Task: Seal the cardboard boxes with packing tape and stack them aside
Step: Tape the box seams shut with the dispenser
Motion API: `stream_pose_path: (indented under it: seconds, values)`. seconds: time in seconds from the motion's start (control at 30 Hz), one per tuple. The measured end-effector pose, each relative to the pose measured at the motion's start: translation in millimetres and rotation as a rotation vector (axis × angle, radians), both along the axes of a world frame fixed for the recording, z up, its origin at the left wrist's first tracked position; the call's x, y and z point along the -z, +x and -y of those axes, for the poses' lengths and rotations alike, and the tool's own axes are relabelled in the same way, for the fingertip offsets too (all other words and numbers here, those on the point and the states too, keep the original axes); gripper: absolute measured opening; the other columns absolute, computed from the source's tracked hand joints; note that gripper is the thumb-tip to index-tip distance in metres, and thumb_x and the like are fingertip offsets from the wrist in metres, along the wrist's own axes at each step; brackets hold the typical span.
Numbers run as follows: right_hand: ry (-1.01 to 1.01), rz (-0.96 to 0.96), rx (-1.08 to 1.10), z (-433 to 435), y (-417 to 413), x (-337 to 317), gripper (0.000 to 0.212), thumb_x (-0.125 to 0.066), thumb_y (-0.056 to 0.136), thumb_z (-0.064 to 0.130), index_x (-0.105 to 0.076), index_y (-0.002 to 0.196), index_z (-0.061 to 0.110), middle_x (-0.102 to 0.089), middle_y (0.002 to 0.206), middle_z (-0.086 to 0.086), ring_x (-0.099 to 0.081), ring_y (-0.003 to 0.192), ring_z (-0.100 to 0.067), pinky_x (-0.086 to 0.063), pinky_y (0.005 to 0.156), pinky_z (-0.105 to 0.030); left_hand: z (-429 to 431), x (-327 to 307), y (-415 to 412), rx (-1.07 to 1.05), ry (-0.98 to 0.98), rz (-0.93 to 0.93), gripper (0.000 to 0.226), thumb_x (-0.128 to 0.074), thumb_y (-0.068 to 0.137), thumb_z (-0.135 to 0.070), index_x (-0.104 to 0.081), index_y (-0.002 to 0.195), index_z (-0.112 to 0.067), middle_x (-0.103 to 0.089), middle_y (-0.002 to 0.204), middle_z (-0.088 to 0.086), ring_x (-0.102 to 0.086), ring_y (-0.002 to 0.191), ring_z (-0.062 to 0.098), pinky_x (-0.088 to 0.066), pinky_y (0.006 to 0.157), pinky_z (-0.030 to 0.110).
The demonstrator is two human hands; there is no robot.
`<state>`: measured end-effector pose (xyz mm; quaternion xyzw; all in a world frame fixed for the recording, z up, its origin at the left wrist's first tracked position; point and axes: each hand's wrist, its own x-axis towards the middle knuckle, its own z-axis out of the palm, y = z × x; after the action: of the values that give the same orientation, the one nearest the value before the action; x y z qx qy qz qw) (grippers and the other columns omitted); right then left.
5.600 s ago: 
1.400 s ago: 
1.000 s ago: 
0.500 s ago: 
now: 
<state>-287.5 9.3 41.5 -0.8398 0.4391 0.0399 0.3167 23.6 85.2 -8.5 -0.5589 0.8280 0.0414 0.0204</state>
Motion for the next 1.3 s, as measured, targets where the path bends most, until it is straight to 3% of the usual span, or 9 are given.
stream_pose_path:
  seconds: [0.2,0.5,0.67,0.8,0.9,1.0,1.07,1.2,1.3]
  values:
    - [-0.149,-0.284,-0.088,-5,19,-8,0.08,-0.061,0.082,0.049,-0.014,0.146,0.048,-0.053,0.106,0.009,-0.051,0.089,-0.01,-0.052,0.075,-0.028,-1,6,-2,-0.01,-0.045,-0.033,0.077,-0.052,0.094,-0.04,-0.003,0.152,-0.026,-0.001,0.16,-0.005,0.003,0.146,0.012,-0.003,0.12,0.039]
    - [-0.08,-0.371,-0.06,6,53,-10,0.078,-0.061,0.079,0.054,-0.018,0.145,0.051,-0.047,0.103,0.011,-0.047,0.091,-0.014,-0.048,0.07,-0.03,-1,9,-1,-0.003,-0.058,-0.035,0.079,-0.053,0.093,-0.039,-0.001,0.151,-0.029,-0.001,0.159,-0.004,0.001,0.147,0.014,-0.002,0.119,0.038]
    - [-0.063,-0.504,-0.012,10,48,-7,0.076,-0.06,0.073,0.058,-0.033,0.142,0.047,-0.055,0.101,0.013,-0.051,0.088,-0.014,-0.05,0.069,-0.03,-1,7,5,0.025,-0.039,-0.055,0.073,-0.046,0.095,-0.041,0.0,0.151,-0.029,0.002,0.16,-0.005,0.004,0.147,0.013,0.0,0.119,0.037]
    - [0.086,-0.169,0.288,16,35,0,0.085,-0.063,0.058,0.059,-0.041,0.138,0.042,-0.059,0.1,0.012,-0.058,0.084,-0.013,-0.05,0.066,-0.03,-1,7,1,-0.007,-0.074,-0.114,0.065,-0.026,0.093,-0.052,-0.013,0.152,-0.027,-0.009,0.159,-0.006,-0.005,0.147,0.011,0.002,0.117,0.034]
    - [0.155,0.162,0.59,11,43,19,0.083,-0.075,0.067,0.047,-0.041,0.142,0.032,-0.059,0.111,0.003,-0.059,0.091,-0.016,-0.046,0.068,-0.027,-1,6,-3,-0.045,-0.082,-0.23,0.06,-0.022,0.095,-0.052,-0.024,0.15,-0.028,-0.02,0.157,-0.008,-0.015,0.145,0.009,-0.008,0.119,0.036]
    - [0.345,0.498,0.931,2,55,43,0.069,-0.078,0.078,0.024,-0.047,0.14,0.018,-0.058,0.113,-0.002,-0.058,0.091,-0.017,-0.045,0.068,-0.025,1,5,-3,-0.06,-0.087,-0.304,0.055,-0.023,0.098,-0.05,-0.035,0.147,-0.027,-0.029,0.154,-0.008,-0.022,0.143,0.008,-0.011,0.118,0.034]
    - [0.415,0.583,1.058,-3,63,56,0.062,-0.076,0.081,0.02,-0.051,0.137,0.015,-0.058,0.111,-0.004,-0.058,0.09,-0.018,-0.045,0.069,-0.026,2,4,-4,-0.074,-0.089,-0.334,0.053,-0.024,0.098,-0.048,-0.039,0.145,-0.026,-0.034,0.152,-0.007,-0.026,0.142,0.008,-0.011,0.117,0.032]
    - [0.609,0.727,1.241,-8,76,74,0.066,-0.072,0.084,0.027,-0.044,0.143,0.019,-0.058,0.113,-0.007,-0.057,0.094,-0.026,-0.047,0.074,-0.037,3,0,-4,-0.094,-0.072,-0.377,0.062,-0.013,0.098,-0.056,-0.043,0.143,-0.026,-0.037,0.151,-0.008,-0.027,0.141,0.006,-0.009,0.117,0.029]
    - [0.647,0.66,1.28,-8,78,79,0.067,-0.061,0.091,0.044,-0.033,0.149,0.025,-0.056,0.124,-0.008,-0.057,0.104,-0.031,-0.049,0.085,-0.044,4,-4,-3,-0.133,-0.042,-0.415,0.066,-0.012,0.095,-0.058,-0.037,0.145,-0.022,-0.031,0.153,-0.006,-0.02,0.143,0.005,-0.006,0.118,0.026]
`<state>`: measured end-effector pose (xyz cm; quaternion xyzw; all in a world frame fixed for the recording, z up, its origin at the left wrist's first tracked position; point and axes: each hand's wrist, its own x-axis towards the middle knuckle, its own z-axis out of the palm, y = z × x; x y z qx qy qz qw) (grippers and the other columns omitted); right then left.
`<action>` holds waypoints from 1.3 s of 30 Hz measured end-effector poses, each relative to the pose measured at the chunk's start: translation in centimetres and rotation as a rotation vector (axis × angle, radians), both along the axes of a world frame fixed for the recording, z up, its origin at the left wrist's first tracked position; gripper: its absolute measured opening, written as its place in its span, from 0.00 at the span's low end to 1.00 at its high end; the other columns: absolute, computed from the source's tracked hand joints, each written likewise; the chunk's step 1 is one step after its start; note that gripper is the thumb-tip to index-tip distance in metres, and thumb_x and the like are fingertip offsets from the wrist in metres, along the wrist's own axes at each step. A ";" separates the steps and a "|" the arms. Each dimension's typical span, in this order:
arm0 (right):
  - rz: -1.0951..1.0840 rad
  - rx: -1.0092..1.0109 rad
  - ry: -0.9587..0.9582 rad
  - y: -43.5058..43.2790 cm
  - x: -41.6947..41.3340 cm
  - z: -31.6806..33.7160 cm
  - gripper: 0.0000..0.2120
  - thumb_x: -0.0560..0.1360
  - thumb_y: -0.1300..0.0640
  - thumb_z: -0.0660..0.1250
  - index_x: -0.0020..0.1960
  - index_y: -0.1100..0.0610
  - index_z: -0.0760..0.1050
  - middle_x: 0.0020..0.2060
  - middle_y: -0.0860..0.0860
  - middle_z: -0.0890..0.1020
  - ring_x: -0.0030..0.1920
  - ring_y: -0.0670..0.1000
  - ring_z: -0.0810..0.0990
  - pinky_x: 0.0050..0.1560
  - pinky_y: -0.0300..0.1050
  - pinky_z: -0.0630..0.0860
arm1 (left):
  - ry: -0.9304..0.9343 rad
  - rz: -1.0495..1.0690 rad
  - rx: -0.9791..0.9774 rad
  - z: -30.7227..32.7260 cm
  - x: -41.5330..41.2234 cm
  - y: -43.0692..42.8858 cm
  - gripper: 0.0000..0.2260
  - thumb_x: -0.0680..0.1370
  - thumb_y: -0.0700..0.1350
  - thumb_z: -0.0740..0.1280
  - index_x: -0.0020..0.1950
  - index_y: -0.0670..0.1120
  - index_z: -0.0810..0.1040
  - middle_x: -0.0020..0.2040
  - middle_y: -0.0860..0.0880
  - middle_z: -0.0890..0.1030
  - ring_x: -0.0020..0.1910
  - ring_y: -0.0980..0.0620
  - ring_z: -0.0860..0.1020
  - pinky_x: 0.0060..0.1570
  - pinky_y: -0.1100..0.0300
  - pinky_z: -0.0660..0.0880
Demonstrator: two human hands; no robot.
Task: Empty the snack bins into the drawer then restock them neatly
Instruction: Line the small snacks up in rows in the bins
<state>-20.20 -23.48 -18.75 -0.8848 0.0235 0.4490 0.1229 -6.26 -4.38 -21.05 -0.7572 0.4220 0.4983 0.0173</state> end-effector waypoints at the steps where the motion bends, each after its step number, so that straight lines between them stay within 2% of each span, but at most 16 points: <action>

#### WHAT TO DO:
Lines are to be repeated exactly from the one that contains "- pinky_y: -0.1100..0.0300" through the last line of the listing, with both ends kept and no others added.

#### ANSWER FOR THE TASK:
  - pinky_y: -0.1100..0.0300
  - pinky_z: -0.0660..0.0880
Demonstrator: two human hands; no robot.
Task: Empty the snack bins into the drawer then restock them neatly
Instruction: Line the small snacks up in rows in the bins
<state>-20.20 -23.48 -18.75 -0.8848 0.0235 0.4490 0.1229 -6.26 -4.38 -21.05 -0.7572 0.4220 0.4983 0.0173</state> end-effector waypoints at the steps where the motion bends, each after its step number, so that straight lines between them stay within 2% of each span, but at most 16 points: <action>

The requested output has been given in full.